回府后,郭棠从桌案下的暗屉里取出一本书,翻开几页纸,目光落在那页插图上。

身旁伺候的长随瞅见一眼,不由腹诽:公子的喜好真是古怪,总爱看两个男子滚在一起的图。

看着看着,郭棠突然气冲冲地将书扔到地上,嘀咕道:“画的什么狗屁玩意儿!丑死了!”

长随小心翼翼捡起书,问:“公子若是不喜这本,奴去买新的回来?”

“买再多有什么用?”郭棠往后一靠,拉着一张脸,“没一个画得好看的。”

长随暗叹一声,壮着胆子道:“公子若当真喜爱,不如奴替您买个标致的人回来?”

郭棠沉默片刻,叹道:“再标致,能及得上他?”

毕竟伺候多年,长随对郭棠的了解甚深,他转转眼珠子,低声道:“公子若有喜欢的人,将人弄到手不就行了,何必让自己伤神?”

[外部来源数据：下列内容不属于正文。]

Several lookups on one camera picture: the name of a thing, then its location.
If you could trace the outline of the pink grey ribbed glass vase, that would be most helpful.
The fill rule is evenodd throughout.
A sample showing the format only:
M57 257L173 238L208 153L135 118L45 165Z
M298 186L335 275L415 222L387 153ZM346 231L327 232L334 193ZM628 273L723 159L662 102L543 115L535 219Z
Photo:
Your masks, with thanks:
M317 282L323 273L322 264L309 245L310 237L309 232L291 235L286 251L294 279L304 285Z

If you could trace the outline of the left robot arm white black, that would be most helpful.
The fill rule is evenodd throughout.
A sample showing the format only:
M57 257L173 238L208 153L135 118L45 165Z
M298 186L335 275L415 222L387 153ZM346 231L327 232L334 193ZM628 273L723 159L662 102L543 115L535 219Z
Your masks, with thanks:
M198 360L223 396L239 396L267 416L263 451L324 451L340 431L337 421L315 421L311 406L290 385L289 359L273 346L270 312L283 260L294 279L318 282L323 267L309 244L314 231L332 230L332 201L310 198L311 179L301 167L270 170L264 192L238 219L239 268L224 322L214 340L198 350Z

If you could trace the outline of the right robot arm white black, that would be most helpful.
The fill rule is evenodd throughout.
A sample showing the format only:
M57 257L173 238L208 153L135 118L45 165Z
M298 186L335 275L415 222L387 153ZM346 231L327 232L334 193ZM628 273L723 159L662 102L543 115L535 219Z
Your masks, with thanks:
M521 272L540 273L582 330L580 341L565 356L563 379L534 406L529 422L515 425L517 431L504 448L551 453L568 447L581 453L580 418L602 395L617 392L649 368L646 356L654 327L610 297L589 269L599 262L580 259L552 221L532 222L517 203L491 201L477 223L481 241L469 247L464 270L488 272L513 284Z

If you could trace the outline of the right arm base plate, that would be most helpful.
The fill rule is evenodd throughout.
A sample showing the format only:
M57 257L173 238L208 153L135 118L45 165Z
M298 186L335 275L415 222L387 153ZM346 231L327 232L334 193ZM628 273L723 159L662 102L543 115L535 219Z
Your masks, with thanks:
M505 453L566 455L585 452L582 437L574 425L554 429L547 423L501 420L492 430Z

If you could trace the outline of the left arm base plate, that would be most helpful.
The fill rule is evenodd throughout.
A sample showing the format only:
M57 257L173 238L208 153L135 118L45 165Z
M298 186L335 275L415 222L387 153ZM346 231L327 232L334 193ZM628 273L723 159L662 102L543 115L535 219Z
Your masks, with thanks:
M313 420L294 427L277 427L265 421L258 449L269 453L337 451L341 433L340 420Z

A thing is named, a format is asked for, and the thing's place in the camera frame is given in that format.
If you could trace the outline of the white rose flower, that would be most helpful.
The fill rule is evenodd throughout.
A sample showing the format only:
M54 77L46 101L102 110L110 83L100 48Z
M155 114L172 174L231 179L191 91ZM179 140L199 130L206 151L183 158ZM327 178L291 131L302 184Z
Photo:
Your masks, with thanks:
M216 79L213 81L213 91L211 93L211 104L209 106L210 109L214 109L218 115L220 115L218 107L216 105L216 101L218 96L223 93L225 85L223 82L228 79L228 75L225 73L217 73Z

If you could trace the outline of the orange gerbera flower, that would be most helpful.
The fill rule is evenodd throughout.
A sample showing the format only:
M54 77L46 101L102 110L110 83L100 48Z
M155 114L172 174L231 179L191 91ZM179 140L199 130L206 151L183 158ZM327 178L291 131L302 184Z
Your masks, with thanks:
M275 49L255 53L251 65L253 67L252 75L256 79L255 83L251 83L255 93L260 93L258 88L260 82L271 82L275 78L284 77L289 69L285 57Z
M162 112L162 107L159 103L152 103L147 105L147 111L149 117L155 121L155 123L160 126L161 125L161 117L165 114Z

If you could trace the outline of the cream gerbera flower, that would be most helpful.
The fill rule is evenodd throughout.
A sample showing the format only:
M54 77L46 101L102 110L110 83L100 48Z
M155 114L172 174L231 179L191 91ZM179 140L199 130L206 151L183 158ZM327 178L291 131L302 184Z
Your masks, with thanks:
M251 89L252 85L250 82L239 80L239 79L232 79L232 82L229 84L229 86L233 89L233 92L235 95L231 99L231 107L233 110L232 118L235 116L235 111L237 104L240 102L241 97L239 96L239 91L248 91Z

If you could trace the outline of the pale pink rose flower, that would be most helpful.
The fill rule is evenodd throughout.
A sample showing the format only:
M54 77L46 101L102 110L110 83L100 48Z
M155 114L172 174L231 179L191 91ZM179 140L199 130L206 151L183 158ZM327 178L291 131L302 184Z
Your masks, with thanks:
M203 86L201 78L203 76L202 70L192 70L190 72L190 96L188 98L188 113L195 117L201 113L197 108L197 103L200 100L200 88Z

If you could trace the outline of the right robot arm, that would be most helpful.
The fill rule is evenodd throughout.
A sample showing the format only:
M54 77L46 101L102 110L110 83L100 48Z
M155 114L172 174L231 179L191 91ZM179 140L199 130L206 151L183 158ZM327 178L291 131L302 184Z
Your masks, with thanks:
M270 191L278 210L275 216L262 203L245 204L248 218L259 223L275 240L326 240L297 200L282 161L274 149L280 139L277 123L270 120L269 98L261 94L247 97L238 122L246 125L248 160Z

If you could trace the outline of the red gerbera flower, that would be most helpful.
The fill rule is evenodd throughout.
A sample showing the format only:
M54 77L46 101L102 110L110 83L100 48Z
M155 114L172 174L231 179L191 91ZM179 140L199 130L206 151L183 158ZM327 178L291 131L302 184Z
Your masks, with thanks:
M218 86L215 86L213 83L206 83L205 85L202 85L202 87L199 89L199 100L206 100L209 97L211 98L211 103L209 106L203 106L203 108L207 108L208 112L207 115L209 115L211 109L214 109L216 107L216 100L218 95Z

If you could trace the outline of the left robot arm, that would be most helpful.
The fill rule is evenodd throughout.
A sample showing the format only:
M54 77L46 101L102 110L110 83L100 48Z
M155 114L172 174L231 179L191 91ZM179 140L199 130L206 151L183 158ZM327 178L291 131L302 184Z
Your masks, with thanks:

郭棠翘着腿,瞧他一眼,哼笑一声:“你倒是机敏。那你说说看,如何能弄到手?”

长随凑近一些,轻声道:“公子,您可是知府之子,在庆州府,除了家主,您可是这个!”

他竖起拇指,接着道:“可是那位不一样。不管怎么说,您的身份足以压制那位,又何必如此小心?”

“你懂什么?”郭棠拧眉道,“如今他和咱们是一根绳上的蚂蚱,他要是想同归于尽,咱们也就完了。”

“您不让他同归于尽不就行了?”长随双目微敛,掩住其中深意。

郭棠不断念叨这一句,忽地一笑,“你倒是说说,如何做到?”

长随信口道:“咱们有一千驻军,庆王府有三千府兵,看似数量上有所差距,但咱们有武库。”